EXERCISE INSTRUCTIONS = Go through the data below and copy each line that includes "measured".

- Opening Delimiter -

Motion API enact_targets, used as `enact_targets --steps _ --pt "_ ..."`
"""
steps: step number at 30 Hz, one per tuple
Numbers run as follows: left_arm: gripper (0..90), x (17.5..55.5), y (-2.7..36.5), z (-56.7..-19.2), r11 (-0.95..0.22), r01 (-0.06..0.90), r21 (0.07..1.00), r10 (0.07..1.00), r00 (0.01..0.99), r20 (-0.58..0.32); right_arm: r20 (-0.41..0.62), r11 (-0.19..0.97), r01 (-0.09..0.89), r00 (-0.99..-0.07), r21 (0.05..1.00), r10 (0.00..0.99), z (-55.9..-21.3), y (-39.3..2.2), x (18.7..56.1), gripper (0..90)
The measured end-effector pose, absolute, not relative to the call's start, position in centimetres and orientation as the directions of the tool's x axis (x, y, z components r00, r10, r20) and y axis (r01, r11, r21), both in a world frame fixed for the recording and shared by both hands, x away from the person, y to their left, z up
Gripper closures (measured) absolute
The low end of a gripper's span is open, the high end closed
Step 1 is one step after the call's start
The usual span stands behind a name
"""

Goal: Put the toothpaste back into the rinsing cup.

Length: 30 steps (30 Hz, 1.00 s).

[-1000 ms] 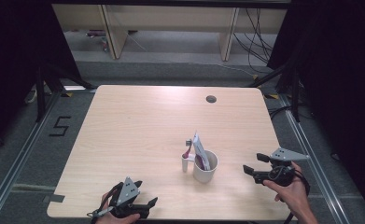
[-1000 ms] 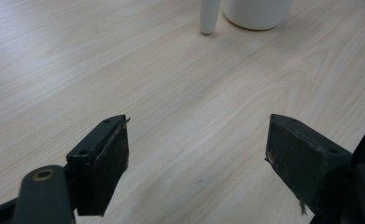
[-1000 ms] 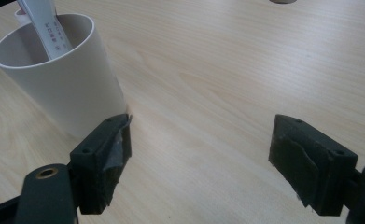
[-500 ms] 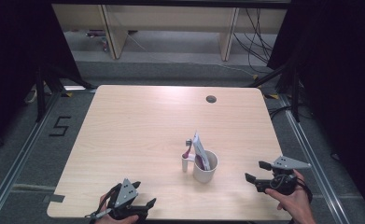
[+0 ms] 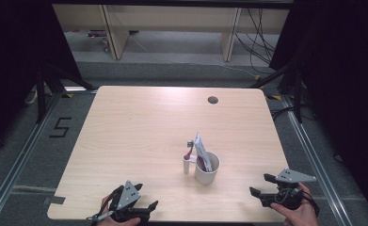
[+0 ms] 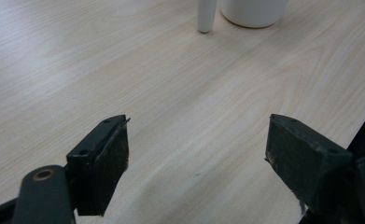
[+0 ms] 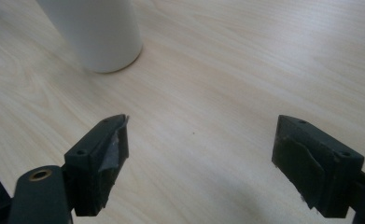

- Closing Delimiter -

YOUR SOLUTION =
The measured end-effector pose, absolute, not relative to the call's start, position in centimetres and orientation as the directions of the tool's x axis (x, y, z components r00, r10, r20) and y axis (r01, r11, r21), both in a world frame fixed for the recording and shared by both hands, x away from the person, y to their left, z up
Gripper closures (measured) absolute

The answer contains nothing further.